> [Required work] Below are the entries. Print only the lines starting at the one with "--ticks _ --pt" and ending at the one with "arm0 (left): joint", exactly, with no pictures.

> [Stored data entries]
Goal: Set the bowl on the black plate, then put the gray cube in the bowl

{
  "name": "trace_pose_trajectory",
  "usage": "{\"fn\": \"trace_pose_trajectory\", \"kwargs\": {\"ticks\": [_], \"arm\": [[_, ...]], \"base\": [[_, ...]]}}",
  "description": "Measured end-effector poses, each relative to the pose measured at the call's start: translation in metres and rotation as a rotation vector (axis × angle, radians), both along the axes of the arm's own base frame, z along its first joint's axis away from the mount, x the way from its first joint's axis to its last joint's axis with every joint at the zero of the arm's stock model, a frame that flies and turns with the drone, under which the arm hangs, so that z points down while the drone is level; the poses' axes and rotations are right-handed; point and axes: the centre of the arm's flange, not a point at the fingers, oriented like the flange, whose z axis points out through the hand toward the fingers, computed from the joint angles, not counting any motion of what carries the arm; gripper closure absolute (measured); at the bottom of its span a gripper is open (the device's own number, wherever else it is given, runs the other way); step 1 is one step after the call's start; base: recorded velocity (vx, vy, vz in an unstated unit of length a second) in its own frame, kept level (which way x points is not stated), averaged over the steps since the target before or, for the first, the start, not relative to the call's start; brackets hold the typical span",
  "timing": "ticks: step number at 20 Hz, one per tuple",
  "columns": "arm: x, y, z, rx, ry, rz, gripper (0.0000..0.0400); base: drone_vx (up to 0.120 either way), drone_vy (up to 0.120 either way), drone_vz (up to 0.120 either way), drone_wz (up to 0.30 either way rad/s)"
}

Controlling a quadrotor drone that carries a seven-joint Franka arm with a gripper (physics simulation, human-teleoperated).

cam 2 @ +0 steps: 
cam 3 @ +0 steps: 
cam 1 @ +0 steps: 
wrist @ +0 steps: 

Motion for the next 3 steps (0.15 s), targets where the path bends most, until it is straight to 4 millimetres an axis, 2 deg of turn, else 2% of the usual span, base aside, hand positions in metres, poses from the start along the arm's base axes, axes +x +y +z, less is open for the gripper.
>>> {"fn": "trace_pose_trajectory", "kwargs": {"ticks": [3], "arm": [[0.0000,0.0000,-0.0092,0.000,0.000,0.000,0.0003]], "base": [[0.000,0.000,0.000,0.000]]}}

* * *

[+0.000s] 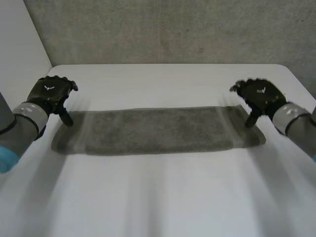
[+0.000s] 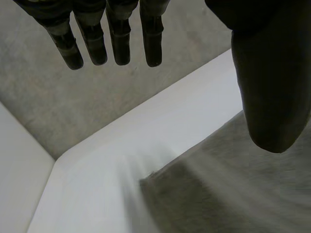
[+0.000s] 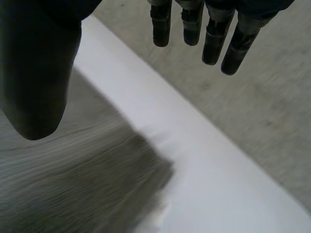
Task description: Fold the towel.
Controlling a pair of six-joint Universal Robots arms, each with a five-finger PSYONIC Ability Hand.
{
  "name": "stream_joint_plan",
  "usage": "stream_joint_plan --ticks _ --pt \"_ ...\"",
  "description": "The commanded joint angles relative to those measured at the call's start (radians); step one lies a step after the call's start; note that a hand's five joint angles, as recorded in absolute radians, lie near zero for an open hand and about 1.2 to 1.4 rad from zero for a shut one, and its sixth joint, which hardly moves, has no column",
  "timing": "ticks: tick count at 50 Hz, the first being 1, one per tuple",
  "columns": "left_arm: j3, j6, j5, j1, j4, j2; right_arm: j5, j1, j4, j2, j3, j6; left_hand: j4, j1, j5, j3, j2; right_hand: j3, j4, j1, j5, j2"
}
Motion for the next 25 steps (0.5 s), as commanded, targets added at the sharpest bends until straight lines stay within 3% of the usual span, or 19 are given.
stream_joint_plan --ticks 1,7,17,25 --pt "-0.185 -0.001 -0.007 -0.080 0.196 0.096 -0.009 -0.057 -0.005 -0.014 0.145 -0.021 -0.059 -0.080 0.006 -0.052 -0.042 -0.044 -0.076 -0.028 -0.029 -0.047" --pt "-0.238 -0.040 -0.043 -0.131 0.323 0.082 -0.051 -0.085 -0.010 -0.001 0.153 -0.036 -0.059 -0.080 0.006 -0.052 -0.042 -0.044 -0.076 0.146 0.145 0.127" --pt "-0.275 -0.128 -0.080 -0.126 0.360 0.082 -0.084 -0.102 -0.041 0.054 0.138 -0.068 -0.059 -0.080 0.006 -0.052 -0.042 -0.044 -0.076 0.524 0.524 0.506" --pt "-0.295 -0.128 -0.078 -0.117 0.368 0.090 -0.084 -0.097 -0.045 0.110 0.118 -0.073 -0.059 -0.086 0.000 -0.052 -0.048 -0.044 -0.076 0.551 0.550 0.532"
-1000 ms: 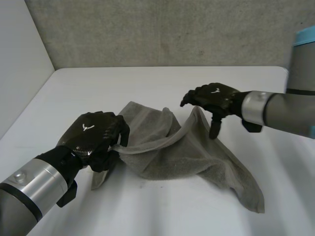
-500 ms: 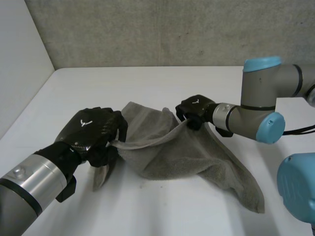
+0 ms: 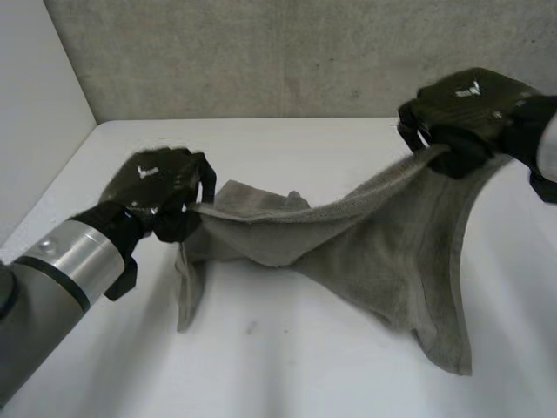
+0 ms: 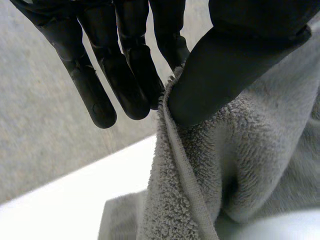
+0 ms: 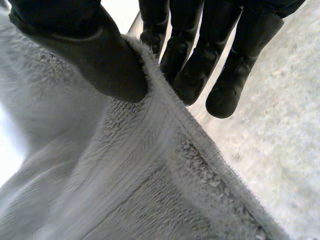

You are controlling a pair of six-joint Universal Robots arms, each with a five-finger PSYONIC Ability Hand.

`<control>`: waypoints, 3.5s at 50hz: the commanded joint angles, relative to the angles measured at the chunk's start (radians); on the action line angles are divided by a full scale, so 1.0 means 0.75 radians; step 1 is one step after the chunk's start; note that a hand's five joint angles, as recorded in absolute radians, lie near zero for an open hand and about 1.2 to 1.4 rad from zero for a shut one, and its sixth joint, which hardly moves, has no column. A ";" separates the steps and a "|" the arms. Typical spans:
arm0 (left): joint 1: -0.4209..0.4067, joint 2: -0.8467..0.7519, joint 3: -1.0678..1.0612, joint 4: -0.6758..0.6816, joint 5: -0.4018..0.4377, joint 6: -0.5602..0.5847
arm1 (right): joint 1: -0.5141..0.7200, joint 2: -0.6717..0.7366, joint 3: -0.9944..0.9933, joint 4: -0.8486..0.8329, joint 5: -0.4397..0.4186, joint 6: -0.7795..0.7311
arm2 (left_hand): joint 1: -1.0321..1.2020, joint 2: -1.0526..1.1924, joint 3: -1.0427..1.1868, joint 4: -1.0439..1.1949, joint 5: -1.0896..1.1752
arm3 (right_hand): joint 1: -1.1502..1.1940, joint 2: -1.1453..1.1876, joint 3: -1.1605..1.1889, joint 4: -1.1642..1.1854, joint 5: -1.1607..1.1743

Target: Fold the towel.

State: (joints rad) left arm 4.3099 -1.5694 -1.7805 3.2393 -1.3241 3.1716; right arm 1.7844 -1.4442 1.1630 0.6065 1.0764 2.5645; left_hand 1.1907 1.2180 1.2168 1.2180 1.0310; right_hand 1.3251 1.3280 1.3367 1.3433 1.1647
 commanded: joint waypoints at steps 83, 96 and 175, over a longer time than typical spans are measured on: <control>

> [Written response]
  "usage": "stream_joint_plan --ticks _ --pt \"_ ...\"",
  "description": "The commanded joint angles relative to those measured at the call's start (radians); step one lies a step after the call's start; note that a hand's five joint angles, as recorded in absolute radians, lie near zero for an open hand and about 1.2 to 1.4 rad from zero for a shut one, and its sixth joint, which hardly moves, has no column",
  "timing": "ticks: tick count at 50 Hz, the first being 1, one per tuple",
  "columns": "left_arm: j3, j6, j5, j1, j4, j2; right_arm: j5, j1, j4, j2, j3, j6; left_hand: j4, j1, j5, j3, j2; right_hand: j3, j4, j1, j5, j2"
}
Motion for the next 25 steps (0.5 s), as commanded, targets added at the sharpest bends until straight lines stay within 3% of the usual span, or 19 are given.
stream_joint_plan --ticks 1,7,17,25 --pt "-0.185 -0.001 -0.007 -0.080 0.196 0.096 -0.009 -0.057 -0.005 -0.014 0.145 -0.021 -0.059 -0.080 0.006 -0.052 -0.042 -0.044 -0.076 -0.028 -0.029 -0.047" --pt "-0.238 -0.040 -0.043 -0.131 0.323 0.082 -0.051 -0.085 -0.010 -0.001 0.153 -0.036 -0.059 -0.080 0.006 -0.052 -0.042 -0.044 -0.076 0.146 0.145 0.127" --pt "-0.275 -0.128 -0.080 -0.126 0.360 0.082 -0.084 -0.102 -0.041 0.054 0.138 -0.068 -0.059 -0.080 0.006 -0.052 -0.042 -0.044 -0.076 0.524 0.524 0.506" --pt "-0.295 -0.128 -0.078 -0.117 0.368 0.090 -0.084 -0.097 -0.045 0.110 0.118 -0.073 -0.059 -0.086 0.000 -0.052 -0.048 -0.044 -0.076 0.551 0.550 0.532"
-1000 ms: 
-500 ms: 
+0 ms: 
+0 ms: 
+0 ms: 

You are controlling a pair of six-joint Universal Robots arms, each with a five-finger PSYONIC Ability Hand.

`<control>`: waypoints, 3.5s at 50hz: the commanded joint angles, relative to the angles measured at the chunk's start (radians); on the action line angles are divided by a full scale, so 1.0 means 0.75 radians; step 1 is one step after the chunk's start; note that a hand's five joint angles, as recorded in absolute radians, lie near zero for an open hand and about 1.2 to 1.4 rad from zero for a shut one, and its sixth joint, which hardly moves, has no column. A ";" separates the steps and a "|" the arms. Typical spans:
arm0 (left): joint 1: -0.4209..0.4067, joint 2: -0.8467..0.7519, joint 3: -1.0678..1.0612, joint 4: -0.6758..0.6816, joint 5: -0.4018..0.4377, joint 6: -0.5602..0.5847

Work on this exercise has concluded.